__Exercise description__:
Write out each line of the entries below that holds the word "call".

[Data section — start]

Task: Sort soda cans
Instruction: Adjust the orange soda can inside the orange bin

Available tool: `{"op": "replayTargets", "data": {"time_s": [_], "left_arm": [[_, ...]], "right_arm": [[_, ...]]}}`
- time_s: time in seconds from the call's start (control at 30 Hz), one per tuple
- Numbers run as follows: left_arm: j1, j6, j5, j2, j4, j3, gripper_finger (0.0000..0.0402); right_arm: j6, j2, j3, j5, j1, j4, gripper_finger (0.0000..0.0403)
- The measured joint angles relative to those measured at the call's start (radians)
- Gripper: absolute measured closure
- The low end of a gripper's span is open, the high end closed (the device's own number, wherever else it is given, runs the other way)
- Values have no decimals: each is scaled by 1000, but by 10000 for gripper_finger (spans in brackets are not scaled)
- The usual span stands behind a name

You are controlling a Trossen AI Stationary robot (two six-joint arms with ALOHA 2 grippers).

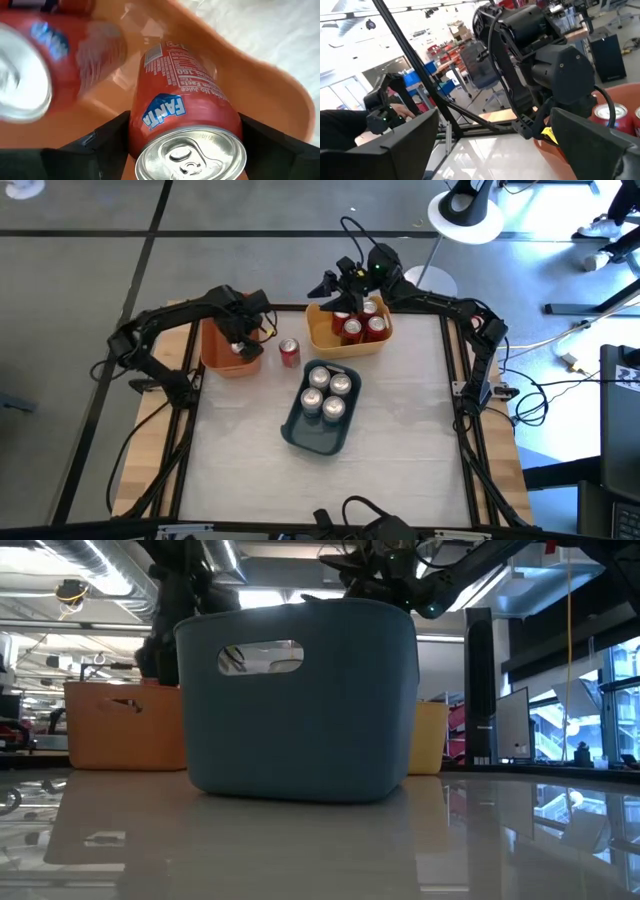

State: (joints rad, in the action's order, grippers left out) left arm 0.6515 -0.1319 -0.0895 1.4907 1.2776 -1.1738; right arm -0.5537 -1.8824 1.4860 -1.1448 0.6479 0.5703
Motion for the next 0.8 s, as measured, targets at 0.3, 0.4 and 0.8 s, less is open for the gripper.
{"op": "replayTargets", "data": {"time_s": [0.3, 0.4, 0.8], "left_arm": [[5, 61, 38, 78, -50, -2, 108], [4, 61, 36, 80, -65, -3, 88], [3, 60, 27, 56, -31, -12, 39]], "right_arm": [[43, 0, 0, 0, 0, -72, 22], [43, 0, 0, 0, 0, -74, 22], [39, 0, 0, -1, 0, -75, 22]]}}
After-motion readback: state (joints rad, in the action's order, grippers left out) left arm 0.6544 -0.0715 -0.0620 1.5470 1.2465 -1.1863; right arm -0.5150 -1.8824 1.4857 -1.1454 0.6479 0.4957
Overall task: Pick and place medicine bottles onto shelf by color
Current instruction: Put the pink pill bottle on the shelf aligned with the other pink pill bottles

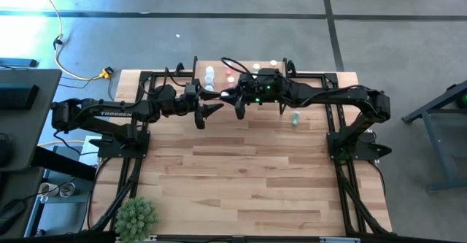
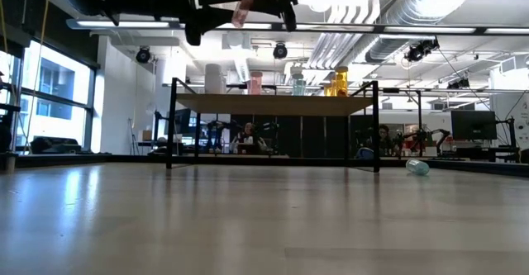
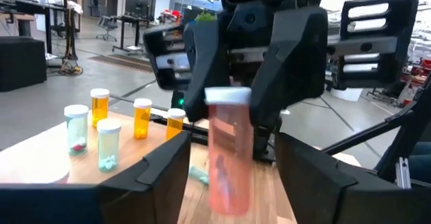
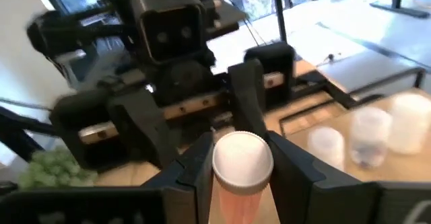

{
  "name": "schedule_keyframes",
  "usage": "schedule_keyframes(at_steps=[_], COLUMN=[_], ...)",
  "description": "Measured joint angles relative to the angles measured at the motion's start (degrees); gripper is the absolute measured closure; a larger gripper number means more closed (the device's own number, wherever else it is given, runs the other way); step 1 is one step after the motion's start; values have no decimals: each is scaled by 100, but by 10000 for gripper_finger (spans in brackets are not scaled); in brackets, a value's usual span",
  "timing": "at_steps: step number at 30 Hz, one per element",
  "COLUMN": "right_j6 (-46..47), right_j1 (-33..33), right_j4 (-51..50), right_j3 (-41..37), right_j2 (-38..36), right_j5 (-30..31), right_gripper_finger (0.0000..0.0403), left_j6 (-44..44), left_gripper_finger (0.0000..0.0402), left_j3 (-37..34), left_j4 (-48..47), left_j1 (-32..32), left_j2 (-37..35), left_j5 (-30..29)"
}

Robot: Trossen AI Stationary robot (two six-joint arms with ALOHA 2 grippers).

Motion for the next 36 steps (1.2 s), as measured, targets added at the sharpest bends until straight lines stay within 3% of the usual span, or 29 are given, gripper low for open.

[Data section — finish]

__Result__:
- time_s: time in seconds from the call's start (control at 30 Hz), one per tuple
- The measured joint angles relative to those measured at the call's start (radians)

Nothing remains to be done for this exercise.